Era una forma de comunicación, catarsis y expresión individual, muchas veces
solitaria, que los hombres y mujeres esclavizados empleaban para sobrellevar
las duras jornadas agrícolas.

Estos lamentos, por su flexibilidad melódica y su
carga emocional, se consideran antecesores directos del blues, y por consiguiente, del jazz. Su influencia se rastrea en la forma en que Bessie Smith
frasea, en los falsetes de Skip James, o en la intensidad vocal de Mahalia
Jackson. Pero también está presente, como eco subterráneo, en los solos de
saxofón de John Coltrane o en las cadencias expresivas de Miles Davis.
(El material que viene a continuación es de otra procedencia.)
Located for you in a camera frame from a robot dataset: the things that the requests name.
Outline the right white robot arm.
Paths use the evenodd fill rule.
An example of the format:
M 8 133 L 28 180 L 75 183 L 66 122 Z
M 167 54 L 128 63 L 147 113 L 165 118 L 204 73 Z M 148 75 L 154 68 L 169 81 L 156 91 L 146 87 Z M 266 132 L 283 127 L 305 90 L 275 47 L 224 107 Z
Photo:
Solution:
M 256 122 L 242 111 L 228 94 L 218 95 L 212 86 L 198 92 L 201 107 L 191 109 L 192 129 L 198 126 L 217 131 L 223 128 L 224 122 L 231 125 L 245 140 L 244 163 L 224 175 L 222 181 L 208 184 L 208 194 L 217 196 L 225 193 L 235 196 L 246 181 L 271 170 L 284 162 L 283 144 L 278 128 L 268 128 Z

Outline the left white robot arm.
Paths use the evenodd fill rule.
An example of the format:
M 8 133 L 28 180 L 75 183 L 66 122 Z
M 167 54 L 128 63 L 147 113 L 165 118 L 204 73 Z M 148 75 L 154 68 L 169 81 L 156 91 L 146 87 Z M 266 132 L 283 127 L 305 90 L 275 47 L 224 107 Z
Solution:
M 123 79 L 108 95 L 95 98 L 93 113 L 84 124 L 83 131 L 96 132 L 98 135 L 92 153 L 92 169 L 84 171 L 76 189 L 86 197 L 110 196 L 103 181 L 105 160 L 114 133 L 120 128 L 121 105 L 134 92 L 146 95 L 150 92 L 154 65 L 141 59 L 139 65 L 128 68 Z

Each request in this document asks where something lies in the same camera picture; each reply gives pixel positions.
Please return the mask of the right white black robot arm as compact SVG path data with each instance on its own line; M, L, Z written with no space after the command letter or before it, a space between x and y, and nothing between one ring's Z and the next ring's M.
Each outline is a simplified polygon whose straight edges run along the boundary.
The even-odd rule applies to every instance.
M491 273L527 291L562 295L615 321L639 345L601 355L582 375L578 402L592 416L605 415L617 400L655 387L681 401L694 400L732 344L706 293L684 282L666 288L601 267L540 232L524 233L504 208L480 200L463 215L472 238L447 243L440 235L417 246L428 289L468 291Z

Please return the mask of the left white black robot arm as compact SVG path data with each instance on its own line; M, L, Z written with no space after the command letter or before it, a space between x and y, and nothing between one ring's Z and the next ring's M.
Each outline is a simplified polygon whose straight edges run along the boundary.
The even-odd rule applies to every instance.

El holler
es raíz, resistencia y resonancia.

La interpretación de Belton Sutherland es
particularmente poderosa por su contexto tardío. En 1978, el blues ya había
electrificado a Chicago, viajado a Inglaterra, y había sido absorbido por el
rock, el soul y el jazz. Sin embargo, lo que él ofrece es anterior a todo eso:
un blues casi sin blues, un canto desnudo y urgente que recuerda que antes de
los clubes, los discos y las partituras, existía el cuerpo humano enfrentado al
mundo.

Su música, sin saberlo, dialoga con el universo
jazzístico: la improvisación vocal, el fraseo irregular, la intensidad del feeling.
Escuchar a Sutherland es recordar que el jazz no surgió como producto de una
elite artística, sino como expresión profunda de comunidades marginalizadas que
hicieron de la voz, el ritmo y la memoria herramientas de supervivencia y
belleza.

El documental American Patchwork es parte de un
proyecto más amplio de Lomax por preservar las tradiciones culturales de
Estados Unidos. Allí encontramos cantos de trabajo, blues rurales, rituales
afroamericanos y, como en el caso de Sutherland, muestras puras de un lenguaje
musical anterior a la industria. Gracias a ese trabajo, hoy podemos observar
–más que oír– a Belton Sutherland: podemos ver cómo respira, cómo pulsa las
cuerdas, cómo deja caer cada palabra con un peso emocional que no admite artificios.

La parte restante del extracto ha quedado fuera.